##### INPUT #####

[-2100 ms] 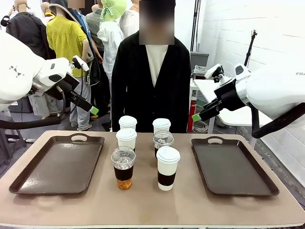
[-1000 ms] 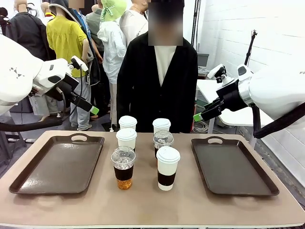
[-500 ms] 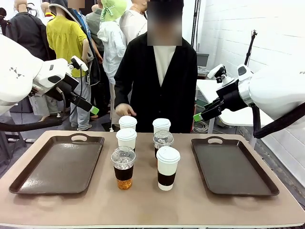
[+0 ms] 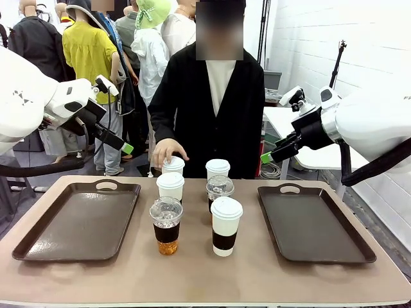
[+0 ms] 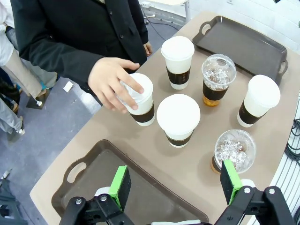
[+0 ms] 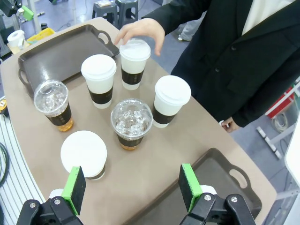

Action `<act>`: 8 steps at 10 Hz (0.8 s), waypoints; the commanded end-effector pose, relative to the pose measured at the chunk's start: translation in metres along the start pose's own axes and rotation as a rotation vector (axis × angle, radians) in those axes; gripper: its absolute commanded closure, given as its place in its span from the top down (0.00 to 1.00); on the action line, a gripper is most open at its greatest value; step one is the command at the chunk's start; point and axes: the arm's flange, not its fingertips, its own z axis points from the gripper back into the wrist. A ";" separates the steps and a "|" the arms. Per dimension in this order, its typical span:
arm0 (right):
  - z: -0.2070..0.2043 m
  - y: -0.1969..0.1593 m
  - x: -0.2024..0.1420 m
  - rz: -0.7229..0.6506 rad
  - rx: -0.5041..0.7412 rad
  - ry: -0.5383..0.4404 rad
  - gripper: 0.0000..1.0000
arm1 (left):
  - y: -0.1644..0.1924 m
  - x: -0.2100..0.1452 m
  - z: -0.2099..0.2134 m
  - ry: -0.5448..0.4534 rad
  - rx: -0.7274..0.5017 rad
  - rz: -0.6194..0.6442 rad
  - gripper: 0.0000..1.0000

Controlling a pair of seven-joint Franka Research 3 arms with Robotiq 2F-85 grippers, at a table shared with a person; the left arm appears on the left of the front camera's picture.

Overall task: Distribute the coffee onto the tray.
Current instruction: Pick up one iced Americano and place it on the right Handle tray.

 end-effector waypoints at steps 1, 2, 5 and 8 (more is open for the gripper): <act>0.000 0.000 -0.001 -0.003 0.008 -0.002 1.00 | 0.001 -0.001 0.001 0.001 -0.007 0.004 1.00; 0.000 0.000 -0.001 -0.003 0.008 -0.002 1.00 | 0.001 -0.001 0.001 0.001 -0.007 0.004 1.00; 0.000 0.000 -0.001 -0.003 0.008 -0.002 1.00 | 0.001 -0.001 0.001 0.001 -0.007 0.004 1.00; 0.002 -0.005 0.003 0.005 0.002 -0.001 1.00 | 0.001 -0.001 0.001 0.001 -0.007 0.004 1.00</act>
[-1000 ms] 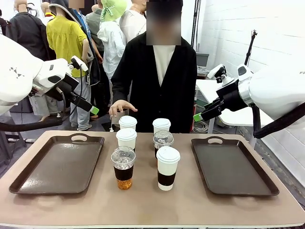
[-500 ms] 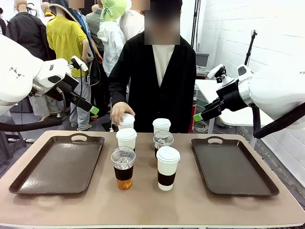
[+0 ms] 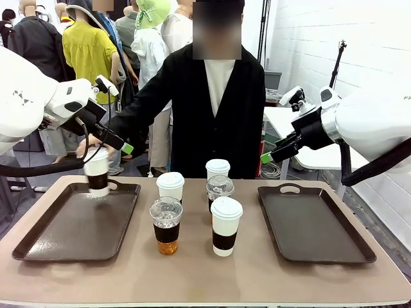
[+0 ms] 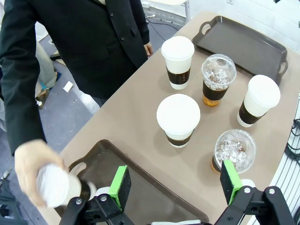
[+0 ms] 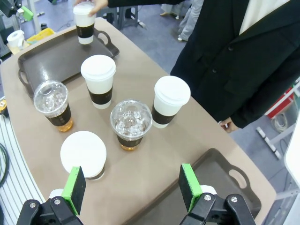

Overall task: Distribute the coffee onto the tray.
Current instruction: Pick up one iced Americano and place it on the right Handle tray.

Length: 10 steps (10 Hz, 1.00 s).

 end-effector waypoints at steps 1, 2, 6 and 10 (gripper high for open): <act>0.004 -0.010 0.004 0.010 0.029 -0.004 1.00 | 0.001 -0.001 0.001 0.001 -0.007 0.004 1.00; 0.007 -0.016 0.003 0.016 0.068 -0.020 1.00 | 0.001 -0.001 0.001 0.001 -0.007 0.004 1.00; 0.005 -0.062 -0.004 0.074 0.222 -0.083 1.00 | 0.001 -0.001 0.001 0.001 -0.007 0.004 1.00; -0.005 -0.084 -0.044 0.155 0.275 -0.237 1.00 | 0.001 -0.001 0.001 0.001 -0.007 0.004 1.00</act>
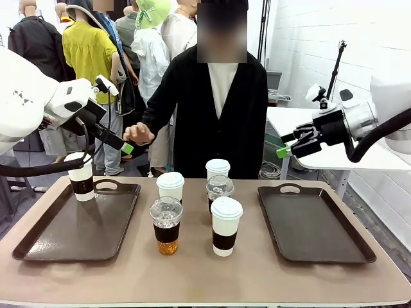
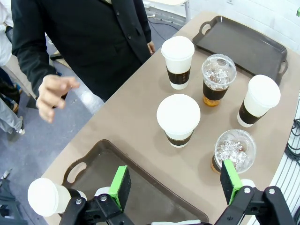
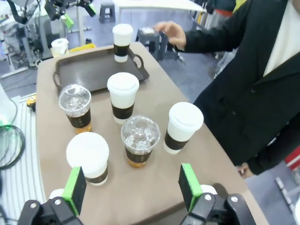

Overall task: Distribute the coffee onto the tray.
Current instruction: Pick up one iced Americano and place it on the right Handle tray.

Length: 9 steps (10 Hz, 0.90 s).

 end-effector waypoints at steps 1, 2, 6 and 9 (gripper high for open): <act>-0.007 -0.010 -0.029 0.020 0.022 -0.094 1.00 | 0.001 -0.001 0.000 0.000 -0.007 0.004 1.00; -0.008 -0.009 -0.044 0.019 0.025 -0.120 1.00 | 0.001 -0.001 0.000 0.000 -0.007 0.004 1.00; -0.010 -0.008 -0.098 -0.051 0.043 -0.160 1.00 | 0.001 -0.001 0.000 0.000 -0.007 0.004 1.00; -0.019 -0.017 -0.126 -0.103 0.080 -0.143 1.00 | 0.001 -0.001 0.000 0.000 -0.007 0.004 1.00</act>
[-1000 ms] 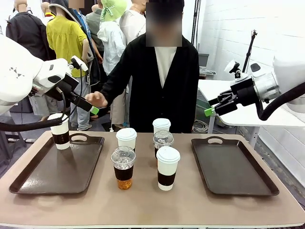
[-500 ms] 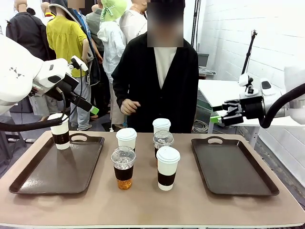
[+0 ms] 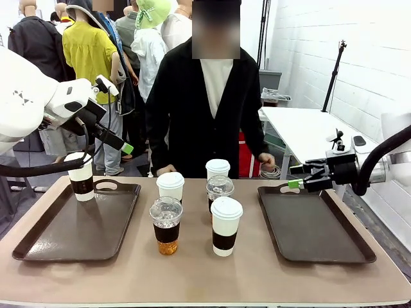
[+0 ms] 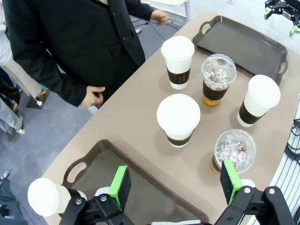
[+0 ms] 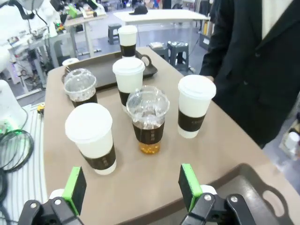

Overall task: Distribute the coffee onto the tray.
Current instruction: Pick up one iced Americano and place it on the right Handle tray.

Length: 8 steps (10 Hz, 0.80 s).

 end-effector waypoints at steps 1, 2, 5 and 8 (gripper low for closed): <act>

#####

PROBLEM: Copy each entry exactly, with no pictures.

FINAL ANSWER:
[-2100 ms] 
[-1000 ms] 
[-500 ms] 
[+0 ms] 
[+0 ms] 
[+0 ms] 

Action `<act>`: 8 steps at 10 Hz (0.8 s), waypoints; the commanded end-effector pose, relative to the pose measured at the chunk's start: translation in metres along the start pose's own axes and rotation as a rotation vector (axis × angle, radians) in those axes; gripper: its absolute commanded closure, given as its place in its span from the top down (0.00 to 1.00); on the action line, a gripper is most open at its greatest value; step one is the command at the chunk's start; point and axes: the arm's flange, not its fingertips, its own z axis points from the gripper back into the wrist. A ";" separates the steps and a "|" the arms. Per dimension in this order, its typical span:
arm0 (right):
  - z: -0.2070..0.2043 m
  - y: -0.1969..0.1593 m
  - x: -0.2024..0.1420 m
  - rz: -0.7229..0.6506 rad
  - rx: -0.5041..0.7412 rad
  - ry: -0.5383..0.4404 rad
  - gripper: 0.0000..1.0000
arm1 (left):
  - y: -0.1644..0.1924 m
  - x: -0.2100..0.1452 m
  - z: -0.2099..0.2134 m
  - ry: -0.5448..0.4534 rad
  - rx: -0.7274..0.5017 rad
  - rz: -0.6194..0.6442 rad
  - gripper: 0.0000..1.0000

Controlling a pair of seven-joint Franka Research 3 arms with Robotiq 2F-85 grippers, at a table shared with a person; the left arm appears on the left of the front camera's picture.

Overall task: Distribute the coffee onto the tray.
Current instruction: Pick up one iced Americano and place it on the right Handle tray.

 end-effector waypoints at steps 1, 2, 5 and 8 (more is open for the gripper): <act>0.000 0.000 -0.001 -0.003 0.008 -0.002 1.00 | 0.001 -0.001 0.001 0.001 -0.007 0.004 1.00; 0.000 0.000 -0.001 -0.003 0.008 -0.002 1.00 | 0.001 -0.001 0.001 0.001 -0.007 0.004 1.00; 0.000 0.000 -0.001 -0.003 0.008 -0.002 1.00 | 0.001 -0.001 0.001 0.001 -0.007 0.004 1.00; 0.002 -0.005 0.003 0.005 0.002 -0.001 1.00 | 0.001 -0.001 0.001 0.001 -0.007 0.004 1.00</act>
[-1000 ms] 
[-500 ms] 
[+0 ms] 
[+0 ms] 
[+0 ms] 

Overall task: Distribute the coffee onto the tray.
Current instruction: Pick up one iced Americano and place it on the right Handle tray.

Length: 10 steps (10 Hz, 1.00 s).

 end-effector waypoints at steps 1, 2, 6 and 10 (gripper high for open): <act>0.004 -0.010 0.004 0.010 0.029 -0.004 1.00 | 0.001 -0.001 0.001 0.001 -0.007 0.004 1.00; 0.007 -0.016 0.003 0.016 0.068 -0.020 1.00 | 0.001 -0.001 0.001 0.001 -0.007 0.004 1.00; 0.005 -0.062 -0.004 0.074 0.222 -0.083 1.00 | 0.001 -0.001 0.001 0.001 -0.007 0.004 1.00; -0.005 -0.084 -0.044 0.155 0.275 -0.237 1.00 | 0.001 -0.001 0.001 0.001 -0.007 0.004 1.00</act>

Overall task: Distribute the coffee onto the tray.
Current instruction: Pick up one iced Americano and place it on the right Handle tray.

Length: 9 steps (10 Hz, 0.90 s).

 end-effector waypoints at steps 1, 2, 6 and 9 (gripper high for open): <act>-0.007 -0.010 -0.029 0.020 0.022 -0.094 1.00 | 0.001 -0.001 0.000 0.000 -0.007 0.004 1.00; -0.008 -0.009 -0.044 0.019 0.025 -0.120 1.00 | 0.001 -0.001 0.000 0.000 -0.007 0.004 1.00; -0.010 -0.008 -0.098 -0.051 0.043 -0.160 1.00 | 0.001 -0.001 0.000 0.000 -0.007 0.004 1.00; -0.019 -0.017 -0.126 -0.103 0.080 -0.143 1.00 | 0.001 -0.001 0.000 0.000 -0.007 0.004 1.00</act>
[-1000 ms] 
[-500 ms] 
[+0 ms] 
[+0 ms] 
[+0 ms] 

Overall task: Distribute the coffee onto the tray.
Current instruction: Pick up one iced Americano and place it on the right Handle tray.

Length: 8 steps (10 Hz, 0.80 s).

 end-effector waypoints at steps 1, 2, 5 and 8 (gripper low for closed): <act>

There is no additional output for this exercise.